Where are other supplies of capital that can provide an individual a lower their cost of financing than taking a loan against a life insurance policy? Here are three that I would consider:
1) A non collateralized loan from a bank or credit card company – When a person has good credit, there are a lot of edges and credit card companies that will be happy to give a person a loan so they can do anything they want to with. The interest rate on these loans can be extremely low. I have seen some that are less than 1%. It is OK to use these loans to make a buy. When a lender makes a loan to a person in this way, they take the risk. The individual who owns the cash value life insurance policy can nevertheless have their money obtainable for anything that may come up while it continues to grow at a higher rate than the interest being charged.
2) A collateralized loan against an investment portfolio – One of the best parts of a cash value life insurance policy is that it is contractually guaranteed not to go down in value. That isn’t the case for stocks, bonds and real estate investment trusts held in a brokerage account. These assets when held in non-retirement accounts can also be loaned against. This way, an individual can keep their investments invested and use the equity they keep up accomplishing the same “use and grow wealthy” objective of “Bank on Yourself.” Loans against investment assets can be done in a margin account. As long as the investments stay above the margin account minimum, these loans do not need to be paid back just like a loan on a life insurance policy.
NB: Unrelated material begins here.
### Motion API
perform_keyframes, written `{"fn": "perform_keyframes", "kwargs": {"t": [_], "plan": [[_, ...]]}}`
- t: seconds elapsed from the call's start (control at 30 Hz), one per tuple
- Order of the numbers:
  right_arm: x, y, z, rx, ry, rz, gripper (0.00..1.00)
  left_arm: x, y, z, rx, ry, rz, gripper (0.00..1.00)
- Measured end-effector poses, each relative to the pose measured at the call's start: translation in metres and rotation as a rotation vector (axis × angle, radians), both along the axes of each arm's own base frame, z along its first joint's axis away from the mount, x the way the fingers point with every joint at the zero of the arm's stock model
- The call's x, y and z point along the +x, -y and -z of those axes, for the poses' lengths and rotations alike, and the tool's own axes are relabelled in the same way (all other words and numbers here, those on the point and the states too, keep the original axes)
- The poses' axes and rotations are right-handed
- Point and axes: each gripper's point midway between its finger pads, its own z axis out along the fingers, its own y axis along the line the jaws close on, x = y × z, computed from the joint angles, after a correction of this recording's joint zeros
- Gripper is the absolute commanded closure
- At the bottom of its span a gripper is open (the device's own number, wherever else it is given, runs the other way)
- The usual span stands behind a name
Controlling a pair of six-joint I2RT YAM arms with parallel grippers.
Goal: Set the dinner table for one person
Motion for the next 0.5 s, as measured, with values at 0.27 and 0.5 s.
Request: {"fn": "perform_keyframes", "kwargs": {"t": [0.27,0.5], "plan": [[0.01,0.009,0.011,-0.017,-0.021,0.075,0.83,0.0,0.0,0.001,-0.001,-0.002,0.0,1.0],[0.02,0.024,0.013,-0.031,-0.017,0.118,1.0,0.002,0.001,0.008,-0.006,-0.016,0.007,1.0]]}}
3) A home equity loan – For the people who have home equity, there is the possibility of that they can take a home equity loan. Home equity loans are also a kind of collateralized loan. Unlike margin accounts or loans against a whole life insurance policy, home equity loans do require at the minimum the interest payments to be made. Home equity loans may work better than life insurance loans because it uses an asset that typically isn’t liquid. When a borrower has the opportunity to turn a non liquid asset into cash without selling it while maintaining complete control of a liquid asset like cash value life insurance, then the risk to the borrower is less than using the liquid asset as collateral. The reason being is that if anything were to happen in the future where edges would not lend money (like what happened in 2008-2009), the borrower would have more flexibility in their financial lives to manager change.
“Bank on Yourself” whole life insurance is a great asset to own but it isn’t always the best different to find the cheapest money to make purchases and “earn your way to wealth.” If an individual can borrow at a cheaper rate than the rate the insurance company will charge against the policy, it will allow the individual to build up wealth faster.
There are other considerations with “Bank on Yourself” whole life policies that need to be addressed in addition.
This article is not intended to provide any specific advice. Specific recommendations will vary from person to person. Working with a financial planner can help you to determine which course is right for you.